[Collected data entries]
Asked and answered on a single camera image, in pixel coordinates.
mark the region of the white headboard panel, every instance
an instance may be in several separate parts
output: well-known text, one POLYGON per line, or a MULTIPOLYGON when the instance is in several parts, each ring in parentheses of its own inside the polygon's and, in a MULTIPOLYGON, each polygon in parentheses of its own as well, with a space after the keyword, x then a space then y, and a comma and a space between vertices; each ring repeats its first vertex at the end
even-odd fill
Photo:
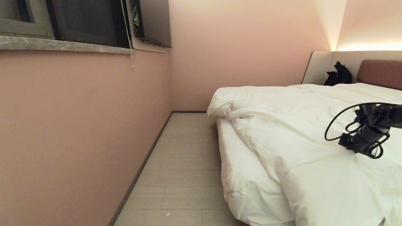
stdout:
POLYGON ((336 71, 334 65, 337 61, 344 64, 349 69, 353 76, 353 81, 356 82, 360 64, 363 60, 367 59, 402 60, 402 51, 315 51, 312 54, 302 83, 317 85, 324 84, 328 78, 326 72, 336 71))

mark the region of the floor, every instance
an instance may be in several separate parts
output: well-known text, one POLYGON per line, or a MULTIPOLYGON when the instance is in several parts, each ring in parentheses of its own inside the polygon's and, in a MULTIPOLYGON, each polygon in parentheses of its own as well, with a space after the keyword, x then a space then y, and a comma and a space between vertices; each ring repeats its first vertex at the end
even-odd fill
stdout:
POLYGON ((174 113, 115 226, 247 226, 223 196, 216 124, 174 113))

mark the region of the brown headboard cushion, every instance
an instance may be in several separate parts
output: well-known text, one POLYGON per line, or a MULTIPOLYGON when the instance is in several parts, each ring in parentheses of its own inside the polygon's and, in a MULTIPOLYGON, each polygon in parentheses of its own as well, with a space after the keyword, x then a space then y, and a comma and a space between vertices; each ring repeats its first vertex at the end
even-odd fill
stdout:
POLYGON ((402 61, 363 60, 357 81, 402 90, 402 61))

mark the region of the black bag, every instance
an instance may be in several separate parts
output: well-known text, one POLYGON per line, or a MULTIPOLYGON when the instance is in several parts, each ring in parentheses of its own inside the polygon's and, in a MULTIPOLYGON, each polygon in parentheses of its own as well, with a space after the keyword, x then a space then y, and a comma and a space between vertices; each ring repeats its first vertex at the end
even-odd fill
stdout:
POLYGON ((325 86, 334 86, 339 83, 350 84, 352 83, 352 74, 350 71, 342 65, 339 61, 335 64, 336 72, 327 72, 328 79, 325 81, 325 86))

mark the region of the baseboard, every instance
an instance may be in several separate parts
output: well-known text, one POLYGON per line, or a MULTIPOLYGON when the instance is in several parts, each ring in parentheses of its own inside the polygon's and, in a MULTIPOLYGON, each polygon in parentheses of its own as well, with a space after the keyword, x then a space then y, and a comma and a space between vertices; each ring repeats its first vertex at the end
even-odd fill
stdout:
POLYGON ((172 111, 172 113, 206 113, 207 111, 172 111))
POLYGON ((162 129, 160 130, 158 136, 156 137, 156 140, 155 140, 154 144, 152 145, 152 147, 151 147, 150 151, 148 152, 147 156, 145 157, 144 162, 142 163, 138 173, 135 175, 133 181, 131 182, 130 187, 128 188, 126 194, 124 195, 123 200, 121 201, 119 207, 117 208, 115 214, 113 215, 112 220, 110 220, 108 226, 114 226, 114 224, 116 223, 117 218, 119 217, 121 211, 123 210, 123 207, 124 207, 125 203, 127 202, 128 197, 130 196, 131 192, 134 189, 135 183, 138 181, 139 176, 141 175, 145 165, 147 164, 147 161, 150 158, 150 156, 152 154, 152 151, 154 150, 154 148, 156 146, 156 143, 158 142, 160 136, 162 135, 162 132, 165 129, 166 125, 168 124, 169 119, 170 119, 170 117, 172 116, 173 113, 174 113, 173 111, 170 113, 168 119, 166 120, 165 124, 163 125, 162 129))

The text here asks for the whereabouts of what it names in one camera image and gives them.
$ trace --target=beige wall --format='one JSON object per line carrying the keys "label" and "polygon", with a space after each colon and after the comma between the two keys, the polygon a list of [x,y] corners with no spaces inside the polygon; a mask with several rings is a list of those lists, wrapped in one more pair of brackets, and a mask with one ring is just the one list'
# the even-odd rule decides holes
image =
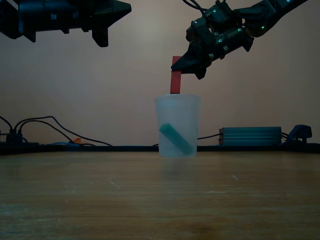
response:
{"label": "beige wall", "polygon": [[[81,30],[37,33],[36,43],[1,34],[0,115],[13,123],[54,115],[67,128],[114,145],[157,143],[154,98],[169,92],[172,56],[187,50],[186,29],[200,12],[181,0],[127,2],[132,13],[109,29],[108,48]],[[233,9],[257,2],[228,0]],[[288,133],[306,124],[312,142],[320,143],[318,9],[318,0],[304,3],[249,53],[242,48],[214,62],[203,80],[183,76],[182,92],[202,97],[200,136],[222,127],[282,126]],[[6,129],[1,121],[0,129]],[[27,125],[24,135],[64,141],[41,123]]]}

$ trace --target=orange object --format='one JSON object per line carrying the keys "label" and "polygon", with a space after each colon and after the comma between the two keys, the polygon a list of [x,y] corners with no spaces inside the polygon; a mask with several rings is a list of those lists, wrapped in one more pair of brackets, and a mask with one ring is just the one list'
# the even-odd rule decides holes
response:
{"label": "orange object", "polygon": [[[175,64],[181,56],[172,57],[172,65]],[[181,70],[171,71],[170,94],[180,94],[181,89]]]}
{"label": "orange object", "polygon": [[77,138],[75,138],[74,140],[73,140],[73,142],[75,143],[75,144],[82,144],[82,141],[81,141],[81,137],[77,137]]}

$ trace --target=green block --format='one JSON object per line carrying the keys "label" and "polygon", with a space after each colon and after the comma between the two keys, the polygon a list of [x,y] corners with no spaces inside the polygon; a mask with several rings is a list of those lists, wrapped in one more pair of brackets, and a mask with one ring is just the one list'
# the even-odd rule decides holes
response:
{"label": "green block", "polygon": [[186,156],[193,153],[192,146],[169,123],[163,124],[159,131]]}

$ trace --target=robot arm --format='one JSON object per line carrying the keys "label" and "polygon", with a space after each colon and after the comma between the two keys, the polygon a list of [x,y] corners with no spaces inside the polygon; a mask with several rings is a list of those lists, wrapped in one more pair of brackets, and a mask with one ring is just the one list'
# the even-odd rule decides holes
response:
{"label": "robot arm", "polygon": [[306,1],[263,0],[252,7],[235,10],[230,9],[226,0],[217,0],[209,9],[192,6],[202,11],[202,17],[192,21],[187,29],[189,48],[171,67],[172,70],[195,74],[198,79],[204,78],[213,61],[223,59],[240,47],[249,52],[254,38],[264,35],[284,15]]}
{"label": "robot arm", "polygon": [[92,30],[100,47],[108,46],[108,28],[131,12],[131,5],[118,0],[0,0],[0,32],[11,39],[25,36],[33,43],[36,32],[70,29]]}

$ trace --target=blue clamp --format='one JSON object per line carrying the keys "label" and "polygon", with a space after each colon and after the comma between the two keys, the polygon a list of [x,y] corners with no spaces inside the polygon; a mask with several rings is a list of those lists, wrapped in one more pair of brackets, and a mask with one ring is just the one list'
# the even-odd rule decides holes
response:
{"label": "blue clamp", "polygon": [[312,137],[312,130],[307,125],[296,125],[287,137],[287,142],[298,142],[302,139],[302,143],[306,144],[307,139]]}

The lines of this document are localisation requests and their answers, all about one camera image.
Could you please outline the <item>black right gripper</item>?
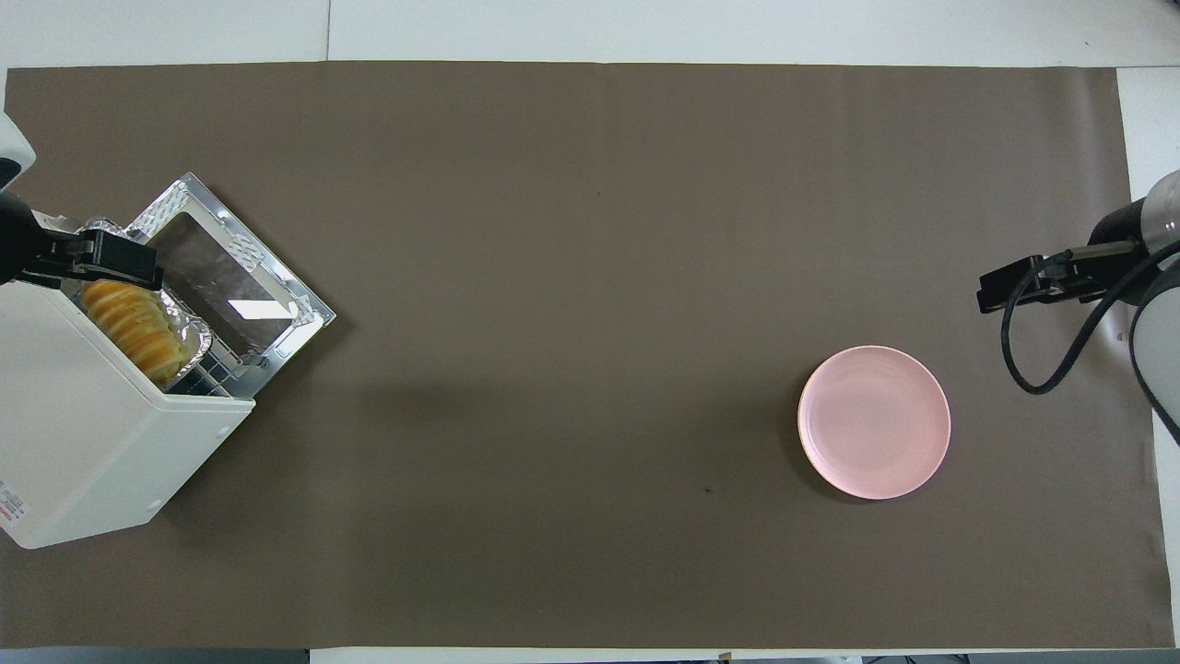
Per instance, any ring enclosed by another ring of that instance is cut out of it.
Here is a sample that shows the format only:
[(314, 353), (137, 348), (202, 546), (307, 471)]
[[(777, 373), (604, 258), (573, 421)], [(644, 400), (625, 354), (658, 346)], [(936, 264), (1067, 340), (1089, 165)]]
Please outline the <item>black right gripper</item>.
[(1130, 270), (1134, 259), (1136, 243), (1099, 243), (1058, 254), (1032, 254), (982, 276), (977, 305), (982, 314), (1003, 310), (1028, 272), (1032, 278), (1016, 300), (1017, 305), (1049, 305), (1063, 300), (1094, 302)]

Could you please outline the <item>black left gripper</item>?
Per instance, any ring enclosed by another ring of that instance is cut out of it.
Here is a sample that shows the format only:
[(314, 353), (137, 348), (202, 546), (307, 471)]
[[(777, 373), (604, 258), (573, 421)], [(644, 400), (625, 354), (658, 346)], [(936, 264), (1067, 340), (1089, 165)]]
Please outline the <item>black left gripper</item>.
[(35, 231), (18, 239), (18, 280), (33, 285), (110, 280), (158, 291), (163, 277), (155, 249), (113, 232)]

## Task to carry out
Each line from the one containing "Could you please outline the <item>black left" to the final line above should be written out exactly; please omit the others.

## Expected output
Could you please outline the <item>black left gripper</item>?
Per instance, any ring enclosed by another ring of that instance is cut out of it.
Here is a sample that shows the format only:
[(314, 353), (137, 348), (202, 546), (307, 471)]
[[(777, 373), (604, 258), (573, 421)], [(644, 400), (625, 354), (658, 346)], [(936, 264), (1067, 340), (1089, 165)]]
Please outline the <item>black left gripper</item>.
[(35, 231), (18, 239), (18, 280), (33, 285), (110, 280), (158, 291), (163, 277), (155, 249), (113, 232)]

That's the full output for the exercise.